RAG Definition (Analogy)
- Imagine a librarian with two superpowers:
- It finds the right paragraphs in all books it has read (retrieval).
- It writes a new answer using those paragraphs (generation).
- RAG = Retrieval Augmented Generation. First find; then write.
The Dual Brain of HAWKI RAG
- Brain 1: Semantic brain (Qdrant vectors). It finds text by meaning, even when wording is different.
- Brain 2: Structural brain (Neo4j graph). It finds entities and relationships (who/what is connected to what).
- Both brains are used to retrieve evidence, then the reranker orders the best hits, and the generator model writes the final answer.
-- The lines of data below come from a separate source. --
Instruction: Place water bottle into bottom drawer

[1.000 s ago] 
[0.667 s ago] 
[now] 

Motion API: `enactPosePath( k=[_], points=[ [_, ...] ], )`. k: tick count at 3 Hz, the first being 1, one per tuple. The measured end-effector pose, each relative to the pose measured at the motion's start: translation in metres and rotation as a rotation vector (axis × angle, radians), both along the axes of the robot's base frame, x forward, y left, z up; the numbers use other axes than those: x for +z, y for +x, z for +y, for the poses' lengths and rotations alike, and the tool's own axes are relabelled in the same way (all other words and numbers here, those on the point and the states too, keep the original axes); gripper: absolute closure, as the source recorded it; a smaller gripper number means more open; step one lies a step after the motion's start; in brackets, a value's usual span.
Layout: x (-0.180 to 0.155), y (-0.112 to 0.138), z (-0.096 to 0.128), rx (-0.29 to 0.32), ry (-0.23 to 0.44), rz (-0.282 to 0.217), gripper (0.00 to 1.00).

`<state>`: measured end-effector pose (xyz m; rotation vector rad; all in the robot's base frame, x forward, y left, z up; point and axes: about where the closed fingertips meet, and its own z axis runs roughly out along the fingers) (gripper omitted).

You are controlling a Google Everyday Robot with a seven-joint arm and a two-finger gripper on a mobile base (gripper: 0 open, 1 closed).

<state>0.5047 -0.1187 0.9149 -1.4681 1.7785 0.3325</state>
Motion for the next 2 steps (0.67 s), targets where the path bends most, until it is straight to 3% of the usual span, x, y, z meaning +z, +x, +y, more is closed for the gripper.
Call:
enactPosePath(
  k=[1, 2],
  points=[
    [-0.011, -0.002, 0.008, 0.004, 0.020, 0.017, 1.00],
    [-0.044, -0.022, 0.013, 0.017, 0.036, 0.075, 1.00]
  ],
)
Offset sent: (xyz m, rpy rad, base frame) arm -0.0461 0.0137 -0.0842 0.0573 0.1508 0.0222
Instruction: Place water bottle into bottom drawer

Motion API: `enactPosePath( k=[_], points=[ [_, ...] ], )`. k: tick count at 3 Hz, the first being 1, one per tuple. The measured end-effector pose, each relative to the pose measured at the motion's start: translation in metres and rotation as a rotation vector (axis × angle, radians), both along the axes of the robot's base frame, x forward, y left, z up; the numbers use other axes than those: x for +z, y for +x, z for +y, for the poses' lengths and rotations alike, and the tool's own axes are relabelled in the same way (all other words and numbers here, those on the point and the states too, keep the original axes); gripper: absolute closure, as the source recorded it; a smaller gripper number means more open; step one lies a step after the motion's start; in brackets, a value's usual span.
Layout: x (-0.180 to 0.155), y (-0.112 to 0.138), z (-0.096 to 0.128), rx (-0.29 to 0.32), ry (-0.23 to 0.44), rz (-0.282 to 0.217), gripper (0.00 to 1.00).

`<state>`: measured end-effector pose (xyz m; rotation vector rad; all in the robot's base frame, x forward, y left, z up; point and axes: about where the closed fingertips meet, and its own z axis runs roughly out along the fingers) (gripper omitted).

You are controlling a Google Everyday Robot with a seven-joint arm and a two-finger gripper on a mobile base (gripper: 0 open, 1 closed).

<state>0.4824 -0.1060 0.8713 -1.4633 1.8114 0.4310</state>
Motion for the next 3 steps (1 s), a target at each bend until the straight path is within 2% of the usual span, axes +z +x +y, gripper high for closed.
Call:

How This Project Implements RAG
- Vector DB (Qdrant): Stores meanings of text as numbers (“embeddings”).
- Graph DB (Neo4j): Stores entities/relationships extracted from text.
- Models (Ollama): Runs
bge-m3 for embeddings; llama3.1:8b to write answers; llama3.2:1b for fast graph tasks.
- Bridge (Python FastAPI): Ingests documents, chunks text, makes embeddings/graph, saves to Qdrant/Neo4j.
- Reranker (Python): Improves ordering of search results.
- RAG API (Python): Runs retrieval orchestration across Qdrant/Neo4j and reranking for query workflows.
- Laravel App: Web/API frontend; shows ingest status; proxies queries.
Core Query Workflow (Diagram)
Key Concepts Explained
- Embedding: A list of numbers representing the meaning of text so similar texts are close together.
- Vector Database: A database that can search by “closeness” of embeddings (Qdrant).
- Graph Database: Stores nodes (entities) and edges (relationships) for richer queries (Neo4j).
- Queue: Background job system (RabbitMQ optional; Laravel DB queue default).
- Container: A packaged mini-computer image; Docker runs many containers together.